*YOUR TASK*
Set the data down again so that every line matches exactly.

*INPUT DATA*
┌──

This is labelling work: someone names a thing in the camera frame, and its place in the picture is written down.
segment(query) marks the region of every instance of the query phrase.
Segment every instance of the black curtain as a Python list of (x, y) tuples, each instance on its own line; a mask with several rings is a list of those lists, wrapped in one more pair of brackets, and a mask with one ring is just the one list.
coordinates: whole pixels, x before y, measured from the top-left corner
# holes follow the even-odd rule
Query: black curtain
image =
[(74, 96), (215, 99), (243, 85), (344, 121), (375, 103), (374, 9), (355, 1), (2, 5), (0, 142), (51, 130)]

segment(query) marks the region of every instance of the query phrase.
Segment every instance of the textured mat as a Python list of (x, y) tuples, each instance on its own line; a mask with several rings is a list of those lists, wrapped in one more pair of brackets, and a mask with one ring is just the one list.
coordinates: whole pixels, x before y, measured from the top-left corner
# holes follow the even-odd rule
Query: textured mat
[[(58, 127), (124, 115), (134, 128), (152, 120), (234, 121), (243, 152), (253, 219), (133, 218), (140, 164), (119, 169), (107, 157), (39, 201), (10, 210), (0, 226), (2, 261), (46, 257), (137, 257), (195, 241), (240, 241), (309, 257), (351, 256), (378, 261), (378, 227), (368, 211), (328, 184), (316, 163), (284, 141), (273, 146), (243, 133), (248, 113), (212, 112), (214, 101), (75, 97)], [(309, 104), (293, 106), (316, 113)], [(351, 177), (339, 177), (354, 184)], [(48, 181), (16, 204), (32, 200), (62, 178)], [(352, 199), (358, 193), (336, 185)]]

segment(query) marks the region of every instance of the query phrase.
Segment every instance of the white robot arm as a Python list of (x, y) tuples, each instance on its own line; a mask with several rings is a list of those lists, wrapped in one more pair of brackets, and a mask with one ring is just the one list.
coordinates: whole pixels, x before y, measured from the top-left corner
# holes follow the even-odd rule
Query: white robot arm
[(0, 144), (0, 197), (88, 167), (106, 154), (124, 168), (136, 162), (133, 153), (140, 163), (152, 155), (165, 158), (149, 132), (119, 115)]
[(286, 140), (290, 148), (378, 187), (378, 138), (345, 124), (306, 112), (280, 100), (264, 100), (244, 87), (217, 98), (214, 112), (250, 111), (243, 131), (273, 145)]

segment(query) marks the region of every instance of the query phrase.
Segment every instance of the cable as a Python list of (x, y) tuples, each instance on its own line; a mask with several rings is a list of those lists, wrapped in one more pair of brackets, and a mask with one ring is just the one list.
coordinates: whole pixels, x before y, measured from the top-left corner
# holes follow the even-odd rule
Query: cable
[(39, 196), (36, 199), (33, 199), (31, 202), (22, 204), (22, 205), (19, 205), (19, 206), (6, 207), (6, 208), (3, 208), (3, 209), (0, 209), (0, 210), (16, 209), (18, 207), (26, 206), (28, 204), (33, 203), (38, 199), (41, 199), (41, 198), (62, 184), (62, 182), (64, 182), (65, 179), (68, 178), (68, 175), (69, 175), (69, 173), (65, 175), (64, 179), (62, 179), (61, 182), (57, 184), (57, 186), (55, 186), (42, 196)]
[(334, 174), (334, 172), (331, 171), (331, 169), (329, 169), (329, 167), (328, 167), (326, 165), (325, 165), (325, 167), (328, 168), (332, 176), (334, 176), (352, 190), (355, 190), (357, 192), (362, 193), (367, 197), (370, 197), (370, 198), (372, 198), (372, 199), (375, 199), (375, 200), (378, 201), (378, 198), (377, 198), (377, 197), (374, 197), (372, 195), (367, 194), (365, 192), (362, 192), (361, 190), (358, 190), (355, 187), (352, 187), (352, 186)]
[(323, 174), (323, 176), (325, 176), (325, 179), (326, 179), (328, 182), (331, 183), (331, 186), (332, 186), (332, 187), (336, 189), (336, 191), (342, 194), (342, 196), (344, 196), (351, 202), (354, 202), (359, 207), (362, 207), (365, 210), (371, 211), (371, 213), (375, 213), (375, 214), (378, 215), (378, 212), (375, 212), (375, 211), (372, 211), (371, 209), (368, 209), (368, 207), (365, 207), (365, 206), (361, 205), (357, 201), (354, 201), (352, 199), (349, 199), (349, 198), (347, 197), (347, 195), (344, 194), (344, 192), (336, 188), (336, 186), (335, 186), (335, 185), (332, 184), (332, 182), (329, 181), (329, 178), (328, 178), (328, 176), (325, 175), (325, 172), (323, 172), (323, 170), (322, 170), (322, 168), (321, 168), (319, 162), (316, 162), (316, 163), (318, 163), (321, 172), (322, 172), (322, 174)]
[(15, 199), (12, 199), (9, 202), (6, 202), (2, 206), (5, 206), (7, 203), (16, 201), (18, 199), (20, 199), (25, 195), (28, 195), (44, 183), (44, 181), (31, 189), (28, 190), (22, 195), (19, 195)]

└──

*RESPONSE TO THE EXERCISE*
This is labelling work: someone names a thing in the camera frame, and its place in the picture is written down.
segment(query) marks the region of every instance of the query phrase.
Segment every instance of the black curtain as a Python list of (x, y) tuples, each instance on its own line; a mask with several rings is a list of those lists, wrapped in one more pair of brackets, and a mask with one ring is just the one list.
coordinates: whole pixels, x before y, measured from the top-left corner
# holes follow the even-odd rule
Query: black curtain
image =
[(74, 96), (215, 99), (243, 85), (344, 121), (375, 103), (374, 9), (355, 1), (2, 5), (0, 142), (51, 130)]

segment(query) marks the region of every instance of the query phrase.
Segment every instance of the textured mat as a Python list of (x, y) tuples, each instance on its own line; a mask with several rings is a list of those lists, wrapped in one more pair of brackets, and a mask with one ring is just the one list.
coordinates: whole pixels, x before y, measured from the top-left corner
# holes follow the even-odd rule
Query: textured mat
[[(58, 127), (124, 115), (134, 128), (152, 120), (234, 121), (243, 152), (253, 219), (133, 218), (140, 164), (119, 169), (107, 157), (39, 201), (10, 210), (0, 226), (2, 261), (46, 257), (137, 257), (195, 241), (240, 241), (309, 257), (351, 256), (378, 261), (378, 227), (368, 211), (328, 184), (316, 163), (284, 141), (273, 146), (243, 133), (248, 113), (212, 112), (214, 101), (75, 97)], [(309, 104), (293, 106), (316, 113)], [(351, 177), (339, 177), (354, 184)], [(48, 181), (16, 204), (32, 200), (62, 178)], [(352, 199), (358, 193), (336, 185)]]

segment(query) marks the region of every instance of the query phrase.
Segment every instance of the white robot arm as a Python list of (x, y) tuples, each instance on its own line; a mask with several rings is a list of those lists, wrapped in one more pair of brackets, and a mask with one ring is just the one list.
coordinates: whole pixels, x before y, measured from the top-left corner
# holes follow the even-odd rule
Query: white robot arm
[(0, 144), (0, 197), (88, 167), (106, 154), (124, 168), (136, 162), (133, 153), (140, 163), (152, 155), (165, 158), (149, 132), (119, 115)]
[(286, 140), (290, 148), (378, 187), (378, 138), (345, 124), (306, 112), (280, 100), (264, 100), (244, 87), (217, 98), (214, 112), (250, 111), (243, 131), (273, 145)]

segment(query) marks the region of every instance of the query phrase.
Segment every instance of the cable as a Python list of (x, y) tuples, each instance on its own line; a mask with several rings is a list of those lists, wrapped in one more pair of brackets, and a mask with one ring is just the one list.
coordinates: whole pixels, x before y, measured from the top-left corner
# holes follow the even-odd rule
Query: cable
[(39, 196), (36, 199), (33, 199), (31, 202), (22, 204), (22, 205), (19, 205), (19, 206), (6, 207), (6, 208), (3, 208), (3, 209), (0, 209), (0, 210), (16, 209), (18, 207), (26, 206), (28, 204), (33, 203), (38, 199), (41, 199), (41, 198), (62, 184), (62, 182), (64, 182), (65, 179), (68, 178), (68, 175), (69, 175), (69, 173), (65, 175), (64, 179), (62, 179), (61, 182), (57, 184), (57, 186), (55, 186), (42, 196)]
[(334, 174), (334, 172), (331, 171), (331, 169), (329, 169), (329, 167), (328, 167), (326, 165), (325, 165), (325, 167), (328, 168), (332, 176), (334, 176), (352, 190), (355, 190), (357, 192), (362, 193), (367, 197), (370, 197), (370, 198), (372, 198), (372, 199), (375, 199), (375, 200), (378, 201), (378, 198), (377, 198), (377, 197), (374, 197), (372, 195), (367, 194), (365, 192), (362, 192), (361, 190), (358, 190), (355, 187), (352, 187), (352, 186)]
[(323, 174), (323, 176), (325, 176), (325, 179), (326, 179), (328, 182), (331, 183), (331, 186), (332, 186), (332, 187), (336, 189), (336, 191), (342, 194), (342, 196), (344, 196), (351, 202), (354, 202), (359, 207), (362, 207), (365, 210), (371, 211), (371, 213), (375, 213), (375, 214), (378, 215), (378, 212), (375, 212), (375, 211), (372, 211), (371, 209), (368, 209), (368, 207), (365, 207), (365, 206), (361, 205), (357, 201), (354, 201), (352, 199), (349, 199), (349, 198), (347, 197), (347, 195), (344, 194), (344, 192), (336, 188), (336, 186), (335, 186), (335, 185), (332, 184), (332, 182), (329, 181), (329, 178), (328, 178), (328, 176), (325, 175), (325, 172), (323, 172), (323, 170), (322, 170), (322, 168), (321, 168), (319, 162), (316, 162), (316, 163), (318, 163), (321, 172), (322, 172), (322, 174)]
[(15, 199), (12, 199), (9, 202), (6, 202), (2, 206), (5, 206), (7, 203), (16, 201), (18, 199), (20, 199), (25, 195), (28, 195), (44, 183), (44, 181), (31, 189), (28, 190), (22, 195), (19, 195)]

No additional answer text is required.